What is needed: For this listing, the lines between the one holding "on the black right gripper" and the one holding "Job: indicate the blue", inclusive, must be set down exactly.
↓
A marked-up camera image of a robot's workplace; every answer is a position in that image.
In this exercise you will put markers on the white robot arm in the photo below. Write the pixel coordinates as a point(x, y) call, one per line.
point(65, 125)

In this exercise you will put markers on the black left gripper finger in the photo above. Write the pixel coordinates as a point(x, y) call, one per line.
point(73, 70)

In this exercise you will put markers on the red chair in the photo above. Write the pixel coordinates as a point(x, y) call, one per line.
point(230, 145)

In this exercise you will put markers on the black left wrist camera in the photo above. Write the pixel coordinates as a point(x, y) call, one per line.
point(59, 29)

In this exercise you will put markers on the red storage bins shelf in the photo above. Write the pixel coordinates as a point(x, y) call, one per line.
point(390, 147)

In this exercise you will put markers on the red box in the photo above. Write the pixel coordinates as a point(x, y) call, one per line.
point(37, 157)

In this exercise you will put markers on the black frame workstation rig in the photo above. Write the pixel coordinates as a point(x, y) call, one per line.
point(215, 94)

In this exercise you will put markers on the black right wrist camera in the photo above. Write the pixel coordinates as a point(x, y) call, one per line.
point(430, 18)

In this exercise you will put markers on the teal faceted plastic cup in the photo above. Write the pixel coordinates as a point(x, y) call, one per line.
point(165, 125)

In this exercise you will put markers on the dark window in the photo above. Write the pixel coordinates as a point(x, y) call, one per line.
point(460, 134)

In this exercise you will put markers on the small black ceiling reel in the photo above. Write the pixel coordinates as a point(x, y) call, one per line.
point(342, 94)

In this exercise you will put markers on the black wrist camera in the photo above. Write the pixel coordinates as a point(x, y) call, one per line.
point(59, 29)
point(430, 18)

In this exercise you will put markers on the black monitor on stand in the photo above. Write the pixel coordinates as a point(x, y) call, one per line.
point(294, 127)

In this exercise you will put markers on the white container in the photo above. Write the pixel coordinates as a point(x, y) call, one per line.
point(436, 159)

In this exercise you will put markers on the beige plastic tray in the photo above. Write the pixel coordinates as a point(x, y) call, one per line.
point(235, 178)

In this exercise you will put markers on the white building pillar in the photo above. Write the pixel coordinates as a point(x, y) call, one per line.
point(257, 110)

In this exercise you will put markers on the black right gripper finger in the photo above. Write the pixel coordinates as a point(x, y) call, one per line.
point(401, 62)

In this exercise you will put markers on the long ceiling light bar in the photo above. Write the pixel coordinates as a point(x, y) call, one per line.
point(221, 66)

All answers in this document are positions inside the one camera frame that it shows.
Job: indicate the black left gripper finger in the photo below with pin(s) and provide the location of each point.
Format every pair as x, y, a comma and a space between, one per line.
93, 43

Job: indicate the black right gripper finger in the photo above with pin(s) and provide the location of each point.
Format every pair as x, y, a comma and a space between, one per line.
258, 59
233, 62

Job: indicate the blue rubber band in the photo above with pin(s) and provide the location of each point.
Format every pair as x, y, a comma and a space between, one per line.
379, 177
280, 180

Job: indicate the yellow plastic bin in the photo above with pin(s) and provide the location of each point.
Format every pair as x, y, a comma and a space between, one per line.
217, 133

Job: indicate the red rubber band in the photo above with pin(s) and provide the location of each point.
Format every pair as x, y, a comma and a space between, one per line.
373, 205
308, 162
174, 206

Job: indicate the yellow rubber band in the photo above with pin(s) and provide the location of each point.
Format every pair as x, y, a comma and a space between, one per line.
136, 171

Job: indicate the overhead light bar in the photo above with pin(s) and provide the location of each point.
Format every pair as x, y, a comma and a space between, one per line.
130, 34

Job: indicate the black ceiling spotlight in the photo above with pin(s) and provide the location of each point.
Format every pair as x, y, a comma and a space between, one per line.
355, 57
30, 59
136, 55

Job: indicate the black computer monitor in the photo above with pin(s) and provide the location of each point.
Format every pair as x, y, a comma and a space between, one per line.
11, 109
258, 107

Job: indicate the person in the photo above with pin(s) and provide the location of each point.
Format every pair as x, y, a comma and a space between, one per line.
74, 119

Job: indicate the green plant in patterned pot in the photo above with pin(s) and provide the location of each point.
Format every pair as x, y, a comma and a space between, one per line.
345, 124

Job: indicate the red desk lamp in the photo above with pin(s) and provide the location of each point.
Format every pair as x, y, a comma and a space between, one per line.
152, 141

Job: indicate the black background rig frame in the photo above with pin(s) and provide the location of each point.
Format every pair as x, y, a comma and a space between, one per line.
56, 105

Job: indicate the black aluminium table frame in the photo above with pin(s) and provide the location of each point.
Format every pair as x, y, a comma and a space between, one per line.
↑
Exercise answer:
In this exercise you will put markers on the black right gripper finger in the photo above. Write the pixel coordinates as a point(x, y) call, one per line.
point(401, 62)

In this exercise you will put markers on the long ceiling light bar in the photo above. Write the pixel coordinates as a point(x, y) call, one per line.
point(221, 66)

All answers in this document are positions inside the one camera frame that it shows.
Job: indicate the black left gripper finger in the photo below with pin(s) and provide the location of each point.
Format every pair as x, y, a comma and a space between, one per line.
93, 43

Job: indicate the black right gripper finger in the photo above with pin(s) and provide the location of each point.
Format every pair as x, y, a comma and a space between, one per line.
258, 59
233, 62

Job: indicate the blue rubber band in the photo above with pin(s) and provide the location of each point.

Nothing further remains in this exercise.